Your assignment
The data is to be retyped in full, exactly.

Available data

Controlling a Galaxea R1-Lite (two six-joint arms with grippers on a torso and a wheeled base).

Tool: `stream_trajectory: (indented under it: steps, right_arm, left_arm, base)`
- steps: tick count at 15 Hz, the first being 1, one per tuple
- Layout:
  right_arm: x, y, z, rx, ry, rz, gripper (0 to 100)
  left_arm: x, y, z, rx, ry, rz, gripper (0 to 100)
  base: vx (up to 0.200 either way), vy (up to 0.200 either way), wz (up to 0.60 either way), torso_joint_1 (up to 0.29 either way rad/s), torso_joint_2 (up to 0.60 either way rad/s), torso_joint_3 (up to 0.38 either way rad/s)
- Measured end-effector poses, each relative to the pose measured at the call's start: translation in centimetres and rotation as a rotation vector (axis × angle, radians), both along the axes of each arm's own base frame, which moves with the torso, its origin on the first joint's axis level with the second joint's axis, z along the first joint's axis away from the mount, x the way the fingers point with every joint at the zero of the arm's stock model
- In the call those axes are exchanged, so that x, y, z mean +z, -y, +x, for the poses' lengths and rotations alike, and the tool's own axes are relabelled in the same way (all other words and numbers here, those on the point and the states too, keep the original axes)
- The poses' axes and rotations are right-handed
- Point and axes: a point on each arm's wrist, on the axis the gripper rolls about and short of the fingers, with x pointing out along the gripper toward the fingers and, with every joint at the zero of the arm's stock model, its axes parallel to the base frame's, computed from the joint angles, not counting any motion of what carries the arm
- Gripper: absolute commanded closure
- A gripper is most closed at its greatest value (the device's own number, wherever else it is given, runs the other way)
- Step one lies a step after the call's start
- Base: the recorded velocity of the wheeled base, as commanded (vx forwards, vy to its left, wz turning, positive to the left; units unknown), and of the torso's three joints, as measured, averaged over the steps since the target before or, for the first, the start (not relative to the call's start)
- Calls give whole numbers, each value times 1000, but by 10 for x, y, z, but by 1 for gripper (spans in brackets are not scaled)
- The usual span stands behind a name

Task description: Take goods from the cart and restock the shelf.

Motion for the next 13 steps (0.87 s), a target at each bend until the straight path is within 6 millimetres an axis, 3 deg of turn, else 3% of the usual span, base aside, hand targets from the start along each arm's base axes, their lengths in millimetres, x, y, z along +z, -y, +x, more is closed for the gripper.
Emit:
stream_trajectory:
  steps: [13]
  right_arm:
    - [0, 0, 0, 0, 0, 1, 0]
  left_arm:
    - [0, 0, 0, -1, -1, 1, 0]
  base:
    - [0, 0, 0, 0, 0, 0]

Output for this exercise
Controlling a Galaxea R1-Lite (two six-joint arms with grippers on a torso and a wheeled base).

Tool: `stream_trajectory: (indented under it: steps, right_arm, left_arm, base)`
- steps: tick count at 15 Hz, the first being 1, one per tuple
- Layout:
  right_arm: x, y, z, rx, ry, rz, gripper (0 to 100)
  left_arm: x, y, z, rx, ry, rz, gripper (0 to 100)
  base: vx (up to 0.200 either way), vy (up to 0.200 either way), wz (up to 0.60 either way), torso_joint_1 (up to 0.29 either way rad/s), torso_joint_2 (up to 0.60 either way rad/s), torso_joint_3 (up to 0.38 either way rad/s)
- Measured end-effector poses, each relative to the pose measured at the call's start: translation in centimetres and rotation as a rotation vector (axis × angle, radians), both along the axes of each arm's own base frame, which moves with the torso, its origin on the first joint's axis level with the second joint's axis, z along the first joint's axis away from the mount, x the way the fingers point with every joint at the zero of the arm's stock model
- In the call those axes are exchanged, so that x, y, z mean +z, -y, +x, for the poses' lengths and rotations alike, and the tool's own axes are relabelled in the same way (all other words and numbers here, those on the point and the states too, keep the original axes)
- The poses' axes and rotations are right-handed
- Point and axes: a point on each arm's wrist, on the axis the gripper rolls about and short of the fingers, with x pointing out along the gripper toward the fingers and, with every joint at the zero of the arm's stock model, its axes parallel to the base frame's, computed from the joint angles, not counting any motion of what carries the arm
- Gripper: absolute commanded closure
- A gripper is most closed at its greatest value (the device's own number, wherever else it is given, runs the other way)
- Step one lies a step after the call's start
- Base: the recorded velocity of the wheeled base, as commanded (vx forwards, vy to its left, wz turning, positive to the left; units unknown), and of the torso's three joints, as measured, averaged over the steps since the target before or, for the first, the start (not relative to the call's start)
- Calls give whole numbers, each value times 1000, but by 10 for x, y, z, but by 1 for gripper (spans in brackets are not scaled)
- The usual span stands behind a name

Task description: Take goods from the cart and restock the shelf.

Motion for the next 13 steps (0.87 s), a target at each bend until the straight path is within 6 millimetres an axis, 3 deg of turn, else 3% of the usual span, base aside, hand targets from the start along each arm's base axes, their lengths in millimetres, x, y, z along +z, -y, +x, more is closed for the gripper.
Emit:
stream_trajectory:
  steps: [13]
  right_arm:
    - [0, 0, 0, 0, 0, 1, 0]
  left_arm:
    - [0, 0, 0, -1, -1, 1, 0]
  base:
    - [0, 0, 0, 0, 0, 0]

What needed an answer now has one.